━━ THE DATA ━━
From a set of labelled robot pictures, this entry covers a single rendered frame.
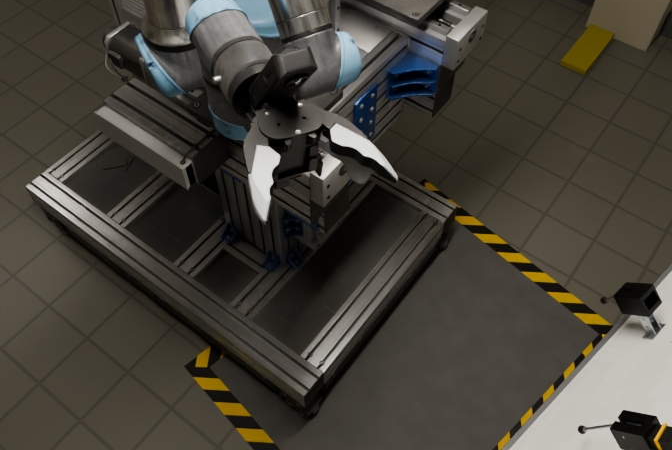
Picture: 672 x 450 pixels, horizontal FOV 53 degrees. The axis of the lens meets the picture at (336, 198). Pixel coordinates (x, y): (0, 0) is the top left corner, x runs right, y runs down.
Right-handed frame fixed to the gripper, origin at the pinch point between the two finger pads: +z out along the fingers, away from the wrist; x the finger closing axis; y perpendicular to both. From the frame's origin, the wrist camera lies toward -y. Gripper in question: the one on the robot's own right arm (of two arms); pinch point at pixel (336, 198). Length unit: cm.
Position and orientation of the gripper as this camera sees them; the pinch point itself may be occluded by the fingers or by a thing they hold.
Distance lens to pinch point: 68.1
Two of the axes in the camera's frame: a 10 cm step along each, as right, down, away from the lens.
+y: -1.2, 6.4, 7.6
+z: 4.6, 7.1, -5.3
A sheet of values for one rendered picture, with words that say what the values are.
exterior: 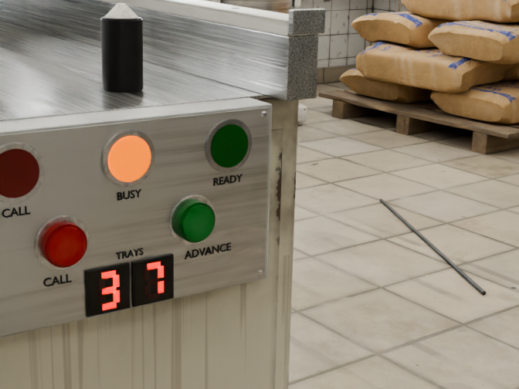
━━━
If a line in the records contains the word "robot", copy it out.

From a set of labelled robot pictures, this entry covers a single rendered frame.
Right-handed frame fixed to the gripper, origin at the pinch point between the two finger pads: +z out along the fingers, away from the wrist; x the finger closing axis; y perpendicular to both. From the frame's origin, the wrist camera lies toward -y. Gripper in question: the one on the robot's own right arm (of two arms); pinch point at pixel (336, 198). Length unit: cm.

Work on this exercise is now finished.